Luana era quase feliz. Tinha um emprego maravilhoso e um maridão desses de sonho, que fazia o almoço e lavava a louça. Mas não tinha filhos. E isso a deixava bastante triste às vezes, porque queria muito uns bacuris. Cristina também era quase feliz. Tinha dois filhos lindos, um trabalho que amava, mas apenas suportava o esposo. Isso a deprimia de quando em vez. Roberta amava profundamente o homem que escolhera para passar o resto de seus dias e tinha uma filha absolutamente fabulosa, fruto de um namoro adolescente, mas tinha um emprego que nem era dos mais insuportáveis, mas pagava mal. Muito mal mesmo.

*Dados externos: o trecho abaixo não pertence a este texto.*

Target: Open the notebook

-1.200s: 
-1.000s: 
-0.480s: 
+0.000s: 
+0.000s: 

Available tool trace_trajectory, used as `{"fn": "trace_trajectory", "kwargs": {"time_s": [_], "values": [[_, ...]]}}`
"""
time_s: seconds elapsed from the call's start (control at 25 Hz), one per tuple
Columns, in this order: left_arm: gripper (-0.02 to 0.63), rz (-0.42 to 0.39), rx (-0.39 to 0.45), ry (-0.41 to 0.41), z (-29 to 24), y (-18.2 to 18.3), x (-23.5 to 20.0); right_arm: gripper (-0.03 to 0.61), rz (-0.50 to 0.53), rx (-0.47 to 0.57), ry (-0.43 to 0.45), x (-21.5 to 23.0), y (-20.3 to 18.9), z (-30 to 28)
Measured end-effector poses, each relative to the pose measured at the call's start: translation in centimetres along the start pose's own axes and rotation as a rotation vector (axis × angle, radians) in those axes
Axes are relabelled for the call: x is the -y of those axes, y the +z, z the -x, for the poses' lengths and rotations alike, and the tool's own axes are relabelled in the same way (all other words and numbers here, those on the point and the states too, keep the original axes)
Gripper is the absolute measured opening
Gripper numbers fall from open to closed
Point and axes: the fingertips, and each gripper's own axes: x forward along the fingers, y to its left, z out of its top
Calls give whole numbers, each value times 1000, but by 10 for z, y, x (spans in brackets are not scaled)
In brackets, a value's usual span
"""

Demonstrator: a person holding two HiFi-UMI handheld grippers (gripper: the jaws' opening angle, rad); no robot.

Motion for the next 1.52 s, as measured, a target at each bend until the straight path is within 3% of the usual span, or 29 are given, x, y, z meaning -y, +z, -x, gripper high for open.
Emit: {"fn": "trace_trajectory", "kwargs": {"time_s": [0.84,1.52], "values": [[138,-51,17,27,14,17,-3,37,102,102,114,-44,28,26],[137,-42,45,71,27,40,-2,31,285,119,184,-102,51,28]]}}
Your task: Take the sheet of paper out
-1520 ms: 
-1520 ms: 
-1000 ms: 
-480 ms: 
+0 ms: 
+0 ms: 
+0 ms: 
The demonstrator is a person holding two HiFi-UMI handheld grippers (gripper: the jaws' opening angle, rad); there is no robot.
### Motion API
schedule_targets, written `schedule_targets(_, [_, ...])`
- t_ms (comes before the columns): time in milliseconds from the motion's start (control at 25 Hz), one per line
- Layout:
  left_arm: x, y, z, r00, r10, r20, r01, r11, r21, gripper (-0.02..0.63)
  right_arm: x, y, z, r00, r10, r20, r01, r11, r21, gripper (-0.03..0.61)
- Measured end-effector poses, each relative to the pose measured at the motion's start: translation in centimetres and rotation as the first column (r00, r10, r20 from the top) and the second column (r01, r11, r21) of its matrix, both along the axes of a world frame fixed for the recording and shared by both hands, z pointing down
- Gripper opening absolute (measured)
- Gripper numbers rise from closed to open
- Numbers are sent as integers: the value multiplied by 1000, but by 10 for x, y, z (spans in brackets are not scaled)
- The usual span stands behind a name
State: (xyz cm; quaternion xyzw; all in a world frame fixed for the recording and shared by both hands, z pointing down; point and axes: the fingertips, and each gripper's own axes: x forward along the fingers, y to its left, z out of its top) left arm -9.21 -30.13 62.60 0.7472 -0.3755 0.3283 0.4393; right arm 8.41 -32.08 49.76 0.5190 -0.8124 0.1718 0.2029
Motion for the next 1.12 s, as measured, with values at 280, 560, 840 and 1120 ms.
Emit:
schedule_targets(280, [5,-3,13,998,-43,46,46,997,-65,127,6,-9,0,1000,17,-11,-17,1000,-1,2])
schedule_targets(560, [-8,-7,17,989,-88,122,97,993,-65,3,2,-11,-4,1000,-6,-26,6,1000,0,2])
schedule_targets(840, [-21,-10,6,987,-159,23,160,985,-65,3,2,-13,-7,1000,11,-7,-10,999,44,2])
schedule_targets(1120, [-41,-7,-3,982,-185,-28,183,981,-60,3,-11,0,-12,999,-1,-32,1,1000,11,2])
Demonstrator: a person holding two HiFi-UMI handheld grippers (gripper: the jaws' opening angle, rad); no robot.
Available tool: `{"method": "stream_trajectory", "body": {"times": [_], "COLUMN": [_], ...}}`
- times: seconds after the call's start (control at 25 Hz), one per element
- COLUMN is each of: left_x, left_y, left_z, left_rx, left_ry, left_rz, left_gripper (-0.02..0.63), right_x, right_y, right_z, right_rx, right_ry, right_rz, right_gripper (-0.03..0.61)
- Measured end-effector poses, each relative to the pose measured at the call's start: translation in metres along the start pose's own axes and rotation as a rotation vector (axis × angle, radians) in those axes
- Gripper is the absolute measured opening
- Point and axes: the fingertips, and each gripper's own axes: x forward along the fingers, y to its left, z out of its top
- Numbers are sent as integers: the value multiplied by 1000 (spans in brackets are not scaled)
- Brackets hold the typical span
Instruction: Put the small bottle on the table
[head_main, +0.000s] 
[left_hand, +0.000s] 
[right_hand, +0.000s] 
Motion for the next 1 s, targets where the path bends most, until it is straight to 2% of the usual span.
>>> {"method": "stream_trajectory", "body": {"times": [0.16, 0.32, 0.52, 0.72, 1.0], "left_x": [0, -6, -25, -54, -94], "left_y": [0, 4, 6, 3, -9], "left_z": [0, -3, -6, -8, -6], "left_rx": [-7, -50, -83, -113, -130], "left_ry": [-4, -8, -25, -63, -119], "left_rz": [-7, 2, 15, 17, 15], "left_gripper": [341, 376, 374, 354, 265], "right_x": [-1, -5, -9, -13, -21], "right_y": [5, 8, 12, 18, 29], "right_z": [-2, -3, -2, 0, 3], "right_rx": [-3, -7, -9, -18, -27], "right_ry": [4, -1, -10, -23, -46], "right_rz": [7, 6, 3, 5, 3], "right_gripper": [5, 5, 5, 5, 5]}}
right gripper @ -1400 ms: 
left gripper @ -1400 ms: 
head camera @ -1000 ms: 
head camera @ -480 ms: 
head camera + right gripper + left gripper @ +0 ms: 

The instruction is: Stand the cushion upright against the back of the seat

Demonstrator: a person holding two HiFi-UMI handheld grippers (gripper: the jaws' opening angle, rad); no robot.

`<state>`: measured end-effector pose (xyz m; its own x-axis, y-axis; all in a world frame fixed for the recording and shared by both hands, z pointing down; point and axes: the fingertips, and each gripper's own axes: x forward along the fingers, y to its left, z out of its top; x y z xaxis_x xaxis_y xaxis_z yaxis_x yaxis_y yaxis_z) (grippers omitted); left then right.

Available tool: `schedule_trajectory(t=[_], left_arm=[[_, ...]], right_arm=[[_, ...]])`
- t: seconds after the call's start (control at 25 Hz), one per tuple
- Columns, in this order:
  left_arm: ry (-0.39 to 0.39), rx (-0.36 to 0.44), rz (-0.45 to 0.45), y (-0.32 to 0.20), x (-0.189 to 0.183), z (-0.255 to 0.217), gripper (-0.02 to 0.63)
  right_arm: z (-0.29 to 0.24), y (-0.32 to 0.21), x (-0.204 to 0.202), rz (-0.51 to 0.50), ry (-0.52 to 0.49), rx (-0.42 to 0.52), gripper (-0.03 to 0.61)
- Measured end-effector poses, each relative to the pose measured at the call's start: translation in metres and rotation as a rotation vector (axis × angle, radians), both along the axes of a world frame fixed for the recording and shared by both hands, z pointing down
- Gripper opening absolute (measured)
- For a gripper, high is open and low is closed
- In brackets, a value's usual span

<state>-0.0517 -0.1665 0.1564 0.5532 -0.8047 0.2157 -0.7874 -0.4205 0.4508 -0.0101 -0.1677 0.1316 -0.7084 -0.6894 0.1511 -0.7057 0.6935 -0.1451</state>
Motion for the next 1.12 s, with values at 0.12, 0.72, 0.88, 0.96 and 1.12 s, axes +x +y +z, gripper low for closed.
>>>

Alguma coisa sempre falta.
De modos que, quando se encontravam, Luana invejava secretamente o fato de Cristina e Roberta terem filhos, e aquilo lhe doía especialmente quando elas vinham acompanhadas das crias. Da mesma forma, Cristina, que nunca estava acompanhada do marido, agarrado em frente à TV vendo futebol, pensava como seria bom ter alguém – um homem, uma mulher, um coqueiro que fosse – para amar. Doía-se a cada afago trocado entre as amigas e seus respectivos cônjuges. Roberta, por sua vez, admitia abertamente a penúria que era ficar permanentemente em negociação com o banco, usando cartão para cobrir cheque especial e cheque especial para cobrir cartão.
A grama do vizinho, como se sabe, é sempre mais verde.
Um filósofo de balcão de bar, retransmitindo outro de verdadeiro lastro, comentou certa vez que a frustração diante da experiência do vazio é coisa imposta pela cultura ocidental. Do meridiano de Greenwich pra cá, é de conhecimento público, a gente não pode ver um pasto que já quer plantar uns tomates. Nem o céu está a salvo: se tem um sobradinho dando sopa, o pessoal já quer passar o trator e subir um prédio de 20 andares, verticalizando chão acima a neura da ocupação territorial. E atrapalhando a vista. E assim vamos entulhando o mundo, porque assumimos que todo vazio deve ser preenchido. Não pode ficar lá, vago, apenas servindo à reflexão, espaço livre para manobrar nossos sentimentos e pensamentos e ações.
Talvez a ponderação daquele filósofo de balcão de bar, mero repetidor etílico de outro mais sábio, servisse às damas aflitas de nossa crônica.